A análise de Lourival
Sant’Anna, especialista em assuntos internacionais da CNN Brasil, abordou as
complexidades envolvidas nas negociações para um cessar-fogo entre Israel e o
grupo militante Hamas, que controla a Faixa de Gaza.
·
Impasse nas negociações
Israel ofereceu seis
semanas de trégua em troca da libertação de 33 reféns detidos pelo Hamas. No
entanto, o grupo radical exige um cessar-fogo permanente, temendo uma possível
ofensiva terrestre israelense contra seus redutos em Rafah.
Sant’Anna destaca que
o primeiro-ministro israelense, Benjamin Netanyahu, enfrenta pressões internas de partidos ultranacionalistas que
ameaçam derrubar seu governo caso ele aceite o acordo proposto. “Ao negociar
com o Hamas, Netanyahu precisa mostrar uma face agressiva, uma face hostil ao
Hamas, para não cair o governo. Mas ao mostrar essa face hostil, Netanyahu
também dá elementos ao Hamas para desconfiar ou rejeitar esse acordo”, explica.
Por outro lado, a
oposição sinaliza que apoiaria Netanyahu caso sua queda fosse motivada por
essas negociações. “No entanto, Netanyahu sabe que a situação dele ficaria
muito precária, muito instável, depender da oposição em um governo de minoria
para se manter naquela posição”, continuou Sant’Anna.
·
Incerteza sobre paredeiro dos reféns
Outro fator
complicador é a incerteza sobre o paradeiro de alguns dos reféns inicialmente exigidos por Israel.
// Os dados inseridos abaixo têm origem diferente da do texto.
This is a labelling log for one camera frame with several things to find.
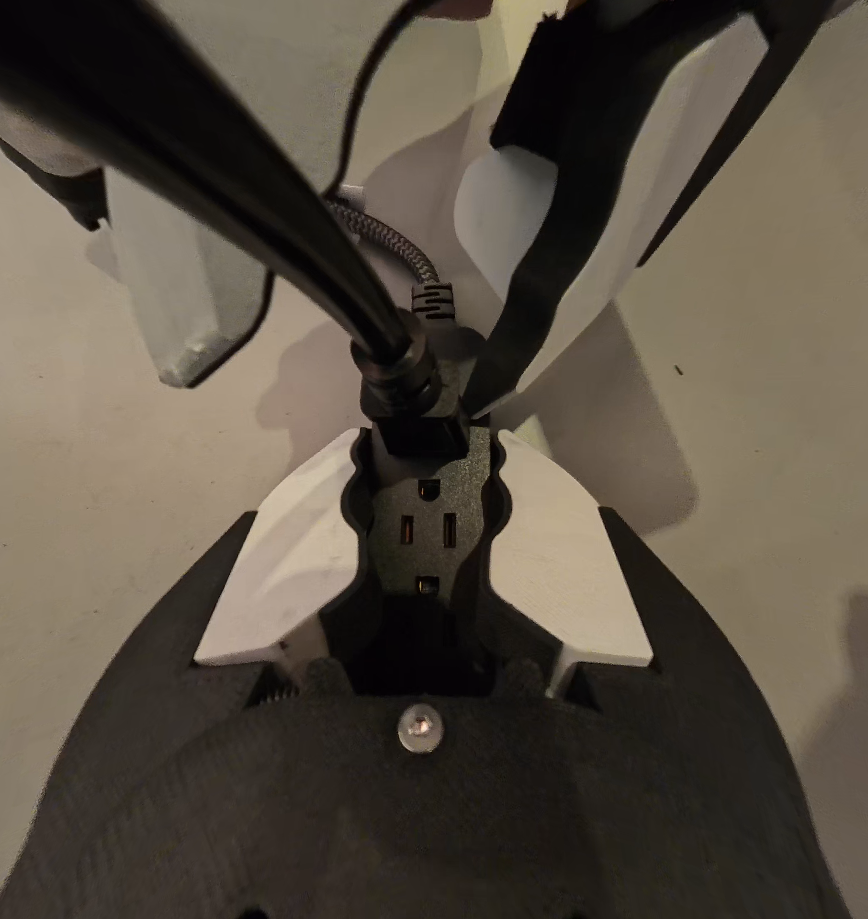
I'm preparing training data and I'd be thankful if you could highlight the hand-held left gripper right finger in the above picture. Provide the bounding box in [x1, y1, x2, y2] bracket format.
[477, 428, 656, 697]

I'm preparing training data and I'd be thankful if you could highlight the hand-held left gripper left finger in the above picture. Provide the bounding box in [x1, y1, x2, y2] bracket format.
[193, 427, 384, 696]

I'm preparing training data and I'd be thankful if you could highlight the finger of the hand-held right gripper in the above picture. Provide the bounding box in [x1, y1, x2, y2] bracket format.
[107, 0, 406, 390]
[468, 32, 774, 421]

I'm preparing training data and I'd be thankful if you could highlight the black power strip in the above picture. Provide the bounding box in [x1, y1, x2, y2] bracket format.
[348, 323, 499, 694]

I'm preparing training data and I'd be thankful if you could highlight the black power cord with plug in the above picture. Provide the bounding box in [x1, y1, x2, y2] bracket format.
[0, 0, 472, 462]

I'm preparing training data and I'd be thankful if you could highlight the braided power strip cable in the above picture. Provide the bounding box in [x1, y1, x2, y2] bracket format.
[0, 108, 456, 324]

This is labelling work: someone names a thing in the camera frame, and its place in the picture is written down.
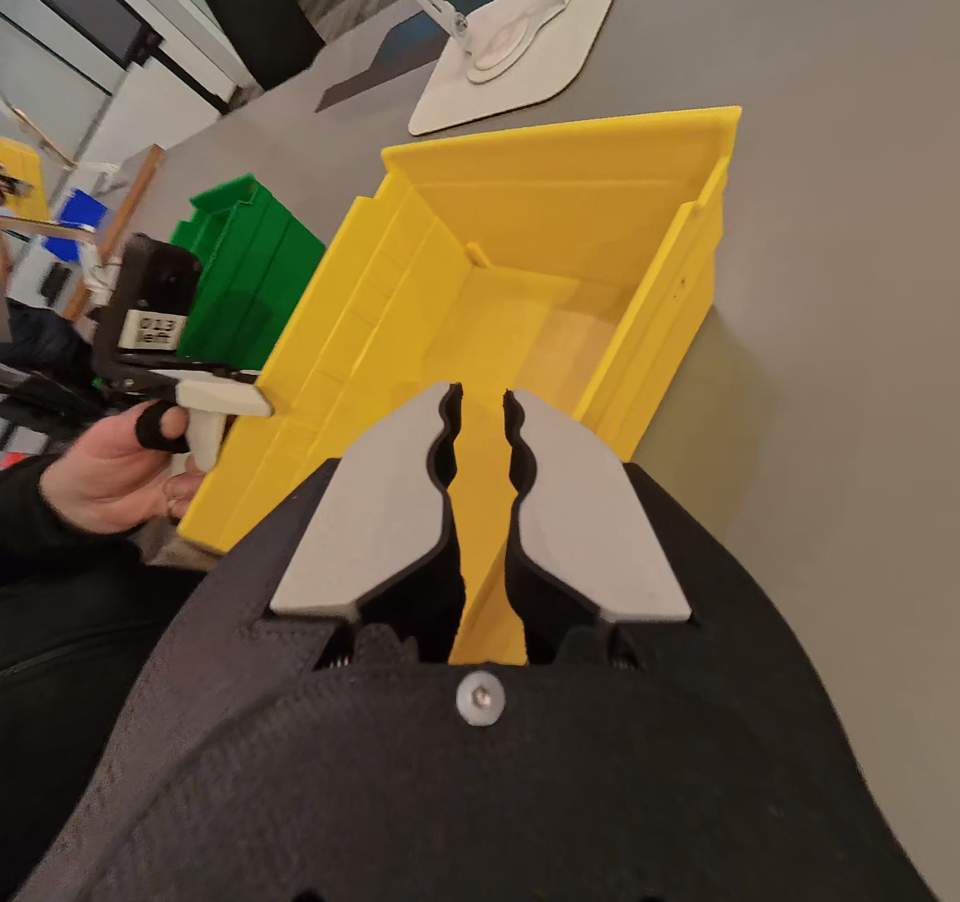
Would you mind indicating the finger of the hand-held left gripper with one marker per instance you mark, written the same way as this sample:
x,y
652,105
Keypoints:
x,y
225,398

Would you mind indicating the white stand base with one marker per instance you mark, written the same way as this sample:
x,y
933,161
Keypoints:
x,y
517,31

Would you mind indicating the person's left hand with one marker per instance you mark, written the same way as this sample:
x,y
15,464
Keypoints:
x,y
105,474

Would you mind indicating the person's black clothing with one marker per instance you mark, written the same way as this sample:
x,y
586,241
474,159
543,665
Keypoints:
x,y
60,692

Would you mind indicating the green plastic bin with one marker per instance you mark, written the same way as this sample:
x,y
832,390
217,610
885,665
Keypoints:
x,y
255,272

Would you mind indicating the blue plastic bin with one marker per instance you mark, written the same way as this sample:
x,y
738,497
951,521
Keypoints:
x,y
79,215

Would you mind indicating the yellow plastic bin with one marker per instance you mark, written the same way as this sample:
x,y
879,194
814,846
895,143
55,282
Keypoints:
x,y
555,189

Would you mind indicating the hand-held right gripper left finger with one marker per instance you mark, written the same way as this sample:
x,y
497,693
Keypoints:
x,y
367,527

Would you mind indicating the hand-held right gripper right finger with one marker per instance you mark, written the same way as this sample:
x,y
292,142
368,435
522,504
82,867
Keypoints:
x,y
592,534

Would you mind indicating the person's left forearm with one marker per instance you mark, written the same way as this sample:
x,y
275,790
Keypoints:
x,y
26,527

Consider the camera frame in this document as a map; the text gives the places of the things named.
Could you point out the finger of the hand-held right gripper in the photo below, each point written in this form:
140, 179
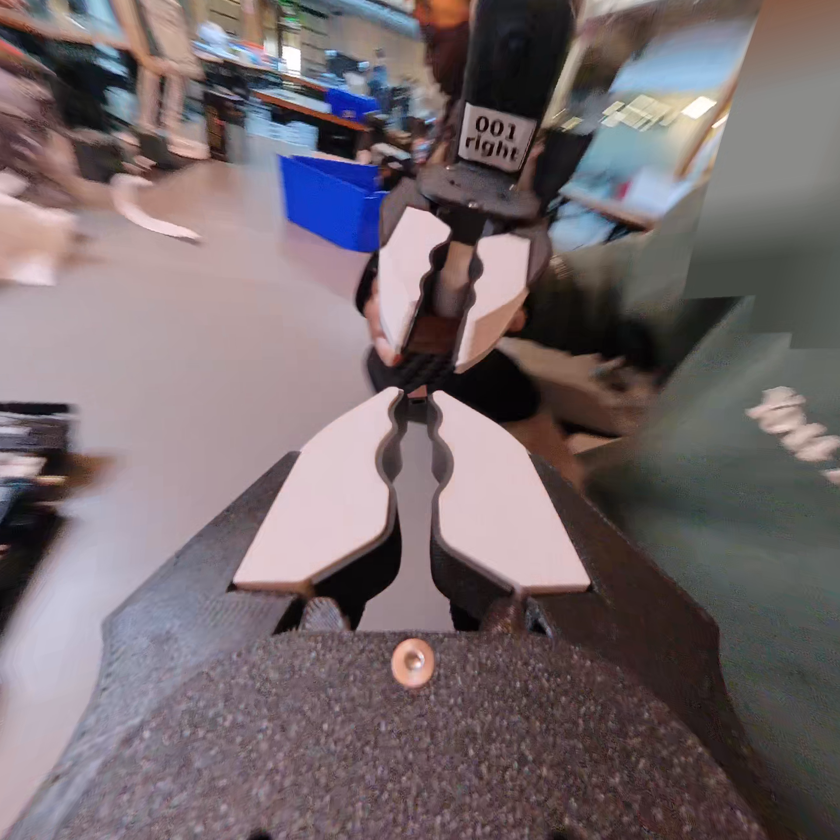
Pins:
407, 269
496, 289

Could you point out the small blue plastic bin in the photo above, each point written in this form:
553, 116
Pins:
352, 101

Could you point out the person's green sweatshirt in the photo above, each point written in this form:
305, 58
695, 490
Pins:
735, 551

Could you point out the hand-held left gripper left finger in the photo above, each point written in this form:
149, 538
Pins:
322, 505

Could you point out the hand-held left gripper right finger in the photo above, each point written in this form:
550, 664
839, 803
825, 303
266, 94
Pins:
512, 505

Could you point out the long black lego plate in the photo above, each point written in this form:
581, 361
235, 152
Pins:
427, 361

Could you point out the black lego car model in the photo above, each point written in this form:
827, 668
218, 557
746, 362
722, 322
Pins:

O Hamas admitiu não
conseguir localizar todos eles, possivelmente devido a mortes causadas pelos
bombardeios. “Foi ficando claro para Israel que uma parcela dessas pessoas
[reféns] estaria morta”, completou o analista.
Essa situação levou
Israel a intensificar os ataques, atingindo inclusive familiares de líderes do
Hamas.
Diante desse cenário
complexo, Sant’Anna ressalta que qualquer peça faltante nesse “quebra-cabeça”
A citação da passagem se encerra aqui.